*PROBLEM*. The lines from the start of the data up to and including the one with "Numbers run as" should be returned exactly, and nothing else.

Segment Open

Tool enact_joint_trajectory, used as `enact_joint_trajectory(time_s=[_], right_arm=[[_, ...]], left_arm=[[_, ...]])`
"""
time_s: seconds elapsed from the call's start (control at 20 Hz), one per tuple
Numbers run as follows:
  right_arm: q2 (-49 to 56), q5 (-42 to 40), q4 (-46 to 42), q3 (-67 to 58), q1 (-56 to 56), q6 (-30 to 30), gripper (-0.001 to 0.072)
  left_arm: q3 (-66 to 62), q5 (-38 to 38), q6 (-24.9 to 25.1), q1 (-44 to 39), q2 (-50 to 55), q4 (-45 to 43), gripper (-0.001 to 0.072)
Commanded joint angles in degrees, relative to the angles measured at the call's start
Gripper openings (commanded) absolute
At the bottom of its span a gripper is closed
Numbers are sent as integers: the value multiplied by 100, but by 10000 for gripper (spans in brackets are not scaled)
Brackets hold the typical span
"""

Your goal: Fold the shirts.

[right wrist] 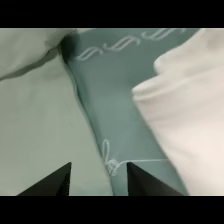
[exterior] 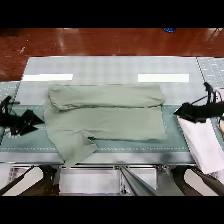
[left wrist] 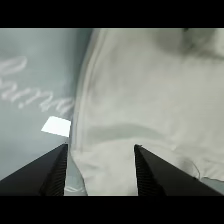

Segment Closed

*WRITTEN SOLUTION*.
Tool enact_joint_trajectory, used as `enact_joint_trajectory(time_s=[_], right_arm=[[_, ...]], left_arm=[[_, ...]])`
"""
time_s: seconds elapsed from the call's start (control at 20 Hz), one per tuple
Numbers run as follows:

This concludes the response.